Koronavirüs salgınında 7 fabrikası da açık olan Unilever Türkiye, “yeni normal” hayata temkinli yaklaşıyor. AVM’lerin açıldığı, kısıtların gevşetildiği şu günlerde Unilever Türkiye’nin çalışanlarının 3 bini işyerlerinde, 2 bini evlerde, 110’u karantinada...

Unilever Türkiye, Orta Asya ve İran Yönetim Kurulu Başkanı Mustafa Seçkin, “Yeniden ofise dönmek konusunda öncü olmayacağız. Her şey için çok erken” diyor.

★★★

Geri dönülen ofislerin eskiden olduğu gibi cıvıl cıvıl olmayacağını ekleyen Seçkin, turizm sektöründe açıklanan “kriterleri” aratmayan düzenlemeleri sıralıyor: “Masalar arasına 2 metre mesafe konacak, kapılar- armatürler otomatik olacak, camlar açılır olacak, sigara içme bölümü olursa, sosyal mesafe korunacak.”

Ofisi açmanın da maliyeti yükseliyor. Bu durumda Covid-19 küçük işletmeleri de eliyor demektir.

★★★

Markalarının güç kazanması ile pandemilerin kader ortaklığına vurgu yapan Seçkin; sağlık, hijyen ve gıda sektörlerinin vazgeçilmez olduğunun bir kez daha ispatlandığını söylüyor.

Merkezi İngiltere’de bulunan ve kökleri palm yağı ile beslenen Unilever’in öyküsü, William – James Lever kardeşlerin 1886 yılında İngiliz kasabası Bolton’a kurdukları sabun fabrikasına uzanıyor. Lever kardeşler, izolasyon ve hijyenin kitabını yazmış! Avrupa’yı kırıp geçiren salgın hastalıklara karşı izolasyon sağlamak ve toplumda hijyen kurallarını yerleştirmek amacıyla, çalışanları için 19.yy başında Port Sunlight kasabasını kuruyor.

★★★

1930 yılında Lever Brothers ve Hollanda margarin firması Unie ortaklığında kurulan Unilever, yıllık cirosu 52 milyar Euro’ya ulaşan çok uluslu bir şirket... Büyük şirketlerin ülkesinin, büyük hezimetlerini yaşıyoruz.
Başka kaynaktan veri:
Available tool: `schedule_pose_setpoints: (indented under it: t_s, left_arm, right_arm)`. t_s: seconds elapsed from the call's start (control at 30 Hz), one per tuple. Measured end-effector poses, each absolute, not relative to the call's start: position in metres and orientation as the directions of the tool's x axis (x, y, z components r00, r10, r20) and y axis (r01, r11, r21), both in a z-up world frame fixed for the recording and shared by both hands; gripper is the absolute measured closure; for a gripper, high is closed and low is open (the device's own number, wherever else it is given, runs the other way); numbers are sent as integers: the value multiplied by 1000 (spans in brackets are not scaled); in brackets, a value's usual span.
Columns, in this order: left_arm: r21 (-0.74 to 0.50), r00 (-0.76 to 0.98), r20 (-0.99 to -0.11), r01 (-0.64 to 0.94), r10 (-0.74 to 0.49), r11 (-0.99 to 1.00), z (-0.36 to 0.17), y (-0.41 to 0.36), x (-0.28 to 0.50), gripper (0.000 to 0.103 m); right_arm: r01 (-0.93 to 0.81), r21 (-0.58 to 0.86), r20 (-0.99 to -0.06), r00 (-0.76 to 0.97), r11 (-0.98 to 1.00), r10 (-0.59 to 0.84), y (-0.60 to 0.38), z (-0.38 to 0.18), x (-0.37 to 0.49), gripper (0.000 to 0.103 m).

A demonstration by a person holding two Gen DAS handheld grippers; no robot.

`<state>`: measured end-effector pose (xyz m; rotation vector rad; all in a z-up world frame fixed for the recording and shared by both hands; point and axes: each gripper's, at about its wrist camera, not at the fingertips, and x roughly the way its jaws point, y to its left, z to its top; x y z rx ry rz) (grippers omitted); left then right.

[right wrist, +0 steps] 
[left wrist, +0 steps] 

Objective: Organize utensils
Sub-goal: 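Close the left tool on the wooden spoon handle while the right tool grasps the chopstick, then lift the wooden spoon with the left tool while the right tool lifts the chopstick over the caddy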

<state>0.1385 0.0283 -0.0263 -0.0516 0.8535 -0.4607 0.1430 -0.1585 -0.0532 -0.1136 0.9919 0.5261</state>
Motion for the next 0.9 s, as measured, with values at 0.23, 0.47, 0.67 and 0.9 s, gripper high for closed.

Covid-19; 15 Mayıs 2020 itibariyle, Birleşik Krallık’ta 34 bin, Hollanda’da 5 bin 643 can aldı. Yüzyıllardır pandemiyle mücadele yöntemleri geliştiren İngiliz ve Hollanda endüstrilerinin, “politik tercihlere” esir düşmeleri fazlaca ironik: Belki de tipik!

★★★

Unilever Türkiye’nin son üç ayda; otel ve restoran ürünleri satışları 4’te 1’e indi, çamaşır suyu satışları ise 4’e katlandı. Sektörel farklılıklar istihdamda da yaşanacak… Akıllarında bile yokken kolonya ürettiler. Çalışanlarını talebi artan birimlere kaydırdılar, devlet desteği kullanmadılar. 4 aşamalı mücadele planının ilk evresinde; rafların dolu olmaması pahasına Sağlık Bakanlığı’na 10 TIR yardım malzemesi göndererek “en fazla bağış yapan şirket” unvanı aldılar.

YOKSULLARA “BEKLE” DİYEMEYİZ...

Salgın; küresel ölçekte ağırlaşan sosyal eşitsizlik, çevresel bozulma ve iklim istikrarsızlığı gibi kesişen birçok krizin çözümü için fırsat olabilir mi?

Seçkin, “Geride çamur kalacak, bunun içindeki gübreyi çıkardığımızda fırsatı yakalamış olacağız” yanıtını veriyor.

Görmek istediğimiz dünyayı inşa etme şansımız olduğunu düşünüyor: İklim eylemini askıya alamayız. Yoksullara beklemelerini söyleyemeyiz.

Eski normale dönmemek gerek!” diyen Seçkin adeta “Covid-19 manifestosunu” ilan ediyor:

- Şirketler, hükümetler, sivil toplum örgütleri, akademisyenler bir araya gelmeli.

- Kamuoyu şirketlerden yeni dünyanın inşasında sorumluluk almasını bekliyor.

- İnsanlara ve gezegene yararlı olmak için kararlı ve kesin adımlar atmaya hazır olmalıyız.

Hükümetler hazır değilse -Aşı girişimlerinde korumacı olduklarını gördük- ne olacak?